Eran como las doce del día, y Jesús estaba cansado del viaje. Por eso se sentó a la orilla del pozo, mientras los discípulos iban al pueblo a comprar comida.
En eso, una mujer de Samaria llegó a sacar agua del pozo. Jesús le dijo a la mujer:
—Dame un poco de agua.
Como los judíos no se llevaban bien con los de Samaria, la mujer le preguntó:
—¡Pero si usted es judío! ¿Cómo es que me pide agua a mí, que soy samaritana?
Jesús le respondió:
—Tú no sabes lo que Dios quiere darte, y tampoco sabes quién soy yo. Si lo supieras, tú me pedirías agua, y yo te daría el agua que da vida.
La mujer le dijo:
—Señor, ni siquiera tiene usted con qué sacar agua de este pozo profundo. ¿Cómo va a darme esa agua? Hace mucho tiempo nuestro antepasado Jacob nos dejó este pozo.
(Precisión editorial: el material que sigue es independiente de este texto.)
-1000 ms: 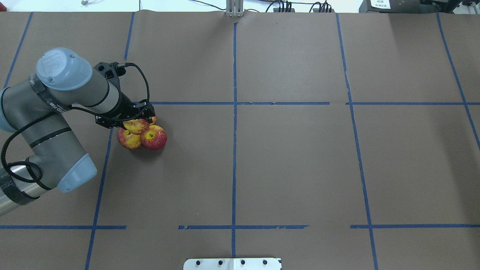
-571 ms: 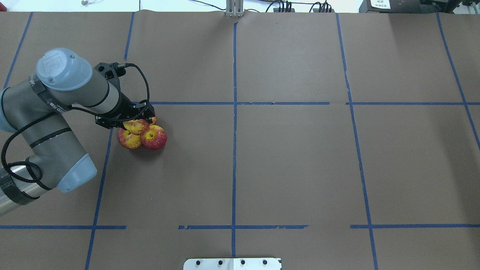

Él, sus hijos y sus rebaños bebían agua de aquí. ¿Acaso es usted más importante que Jacob?
Jesús le contestó:
—Cualquiera que bebe del agua de este pozo vuelve a tener sed, pero el que beba del agua que yo doy nunca más tendrá sed. Porque esa agua es como un manantial del que brota vida eterna.
Entonces la mujer le dijo:
—Señor, deme usted de esa agua, para que yo no vuelva a tener sed, ni tenga que venir aquí a sacarla.
Jesús le dijo:
—Ve a llamar a tu esposo y regresa aquí con él.
—No tengo esposo —respondió la mujer.
Jesús le dijo:
—Es cierto, porque has tenido cinco, y el hombre con el que ahora vives no es tu esposo.
Al oír esto, la mujer le dijo:
—Señor, me parece que usted es un profeta. Desde hace mucho tiempo mis antepasados han adorado a Dios en este cerro, pero ustedes los judíos dicen que se debe adorar a Dios en Jerusalén.
Jesús le contestó:
—Créeme, mujer, pronto llegará el tiempo cuando, para adorar a Dios, nadie tendrá que venir a este cerro ni ir a Jerusalén. Ustedes los samaritanos no saben a quién adoran. Pero nosotros los judíos sí sabemos a quién adoramos. Porque el salvador saldrá de los judíos. Dios es espíritu, y los que lo adoran, para que lo adoren como se debe, tienen que ser guiados por el Espíritu. Se acerca el tiempo en que los que adoran a Dios el Padre lo harán como se debe, guiados por el Espíritu, porque así es como el Padre quiere ser adorado. ¡Y ese tiempo ya ha llegado!
La mujer le dijo:
—Yo sé que va a venir el Mesías, a quien también llamamos el Cristo. Cuando él venga, nos explicará todas las cosas.
Jesús le dijo:
—Yo soy el Mesías. Yo soy, el que habla contigo.
En ese momento llegaron los discípulos de Jesús, y se extrañaron de ver que hablaba con una mujer. Pero ninguno se atrevió a preguntarle qué quería, o de qué conversaba con ella.
La mujer dejó su cántaro, se fue al pueblo y le dijo a la gente: «Vengan a ver a un hombre que sabe todo lo que he hecho en la vida. ¡Podría ser el Mesías!»